IVCF at CU rejected the ideal of “color-blindness,” instead insisting that “God made race for a reason” and that Christianity brought something to efforts to achieve racial reconciliation that the secular academy did not. They reframed racial and ethnic identify “as part of God’s unique design and purpose,” and they looked to images of a multi-racial (“every tribe”) New Jerusalem for inspiration. Staff members also actively contrasted a biblical approach to racial reconciliation with “PC jargon.” One example, from an Asian American staff member: “‘The foundation of my religion is that I can’t save myself; I’m not a good person in my heart. Am I a racist? Probably, probably more than I know.’ The world says, ‘No, no, I’m not,’ but in the kingdom of God, that’s where we start. Jesus said, ‘I will. I’d die for you.'” IVCF set itself apart both from other campus ministries and from the secular diversity agenda of the university.

IVCF at CU largely succeeded in building an multiracial ministry, but that success came at a high cost. The commitment to racial reconciliation wore students out, especially minority students frequently asked to share their experience and to involve themselves in a multiethnic ministry that diminished their involvement within their own racial communities. Eventually, the chapter experimented with single-ethnic ministries, and with an increased emphasis on evangelism, the formerly pervasive commitment to racial reconciliation took a backseat. In conjunction with the effects of Proposition 209, the chapter’s racial diversity decreased. Most obviously, fewer African American students were active in IVCF by 2007. Latino/a participation, however, held rather steady. “The question remains,” Parks concludes, “whether universities will be able to attract the diverse student bodies that groups such as IVCF need to help students understand that race matters, both inside and outside the ivory tower.”

During these years, IVCF at CU became predominantly Asian American (nearly 60 percent as of 2007), even though the Asian American enrollment at CU did not change significantly after the curtailment of affirmative action. Park ends her book by chronicling the chapter’s attempt to forthrightly discuss its Asian American predominance and renew its partly lost commitment to multiracial ministry. Music, it turns out, was a major impediment to attracting non-Asian, non-white students to IVCF functions.

I highly recommend When Diversity Drops for those involved in campus ministry (and for those interested in the intersection of religion and higher education). Parks makes it clear that multiracial ministry takes a tremendous amount of patience, planning, and persistence. Perhaps most obviously, since many students will have grown up in racially homogeneous Christian subcultures, they will feel most comfortable in seeking out similar ministries as undergraduates. Multiracial ministry will not simply happen. It will take a tremendous amount of hard work. In fact, Park’s book is rather sobering. Even a ministry that dedicated itself to racial diversity and reconciliation for a decade encountered unexpected challenges and a fair amount of burn-out.

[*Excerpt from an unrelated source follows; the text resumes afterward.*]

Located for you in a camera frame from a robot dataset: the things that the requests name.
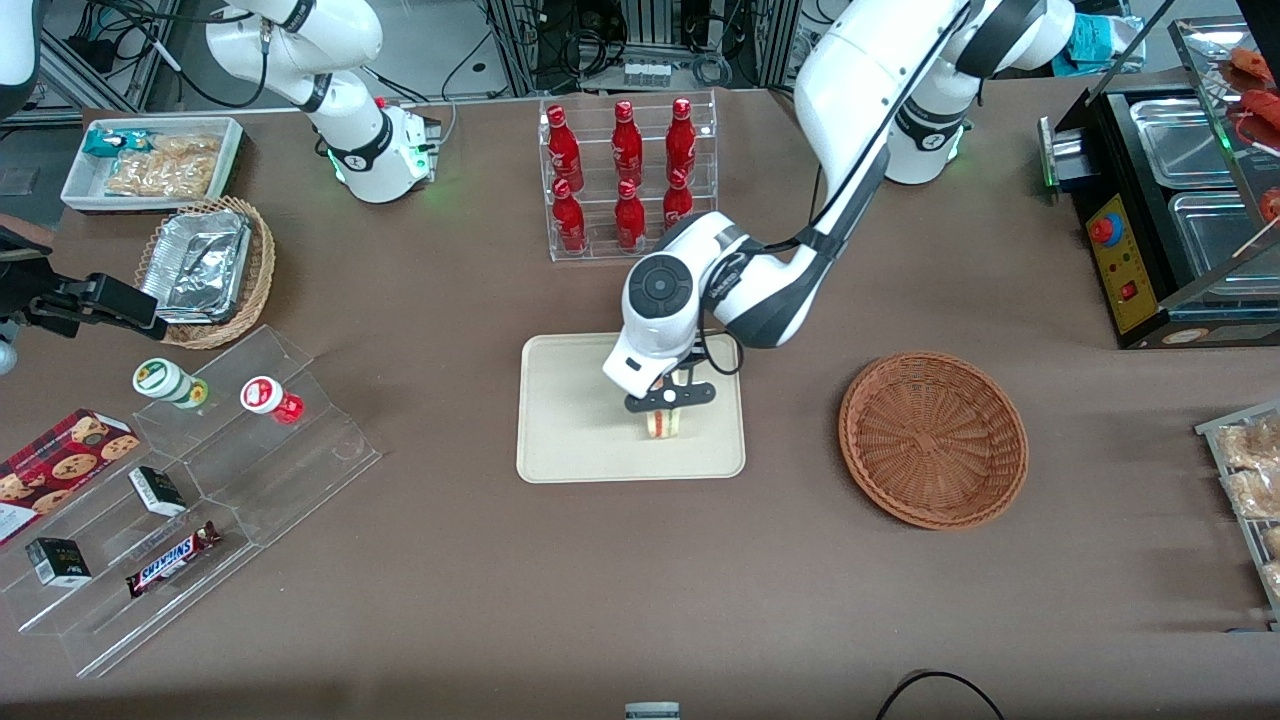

At the same time, I found When Diversity Drops extremely encouraging, for the suggestion that Christian ministries can provide different (and firmer) foundation for racial reconciliation than the secular university. Furthermore, IVCF at CU, because of its commitment to racial reconciliation, was able to gain a hearing for its core message of salvation in Jesus Christ from students who otherwise might have ignored a predominantly white or Asian American ministry.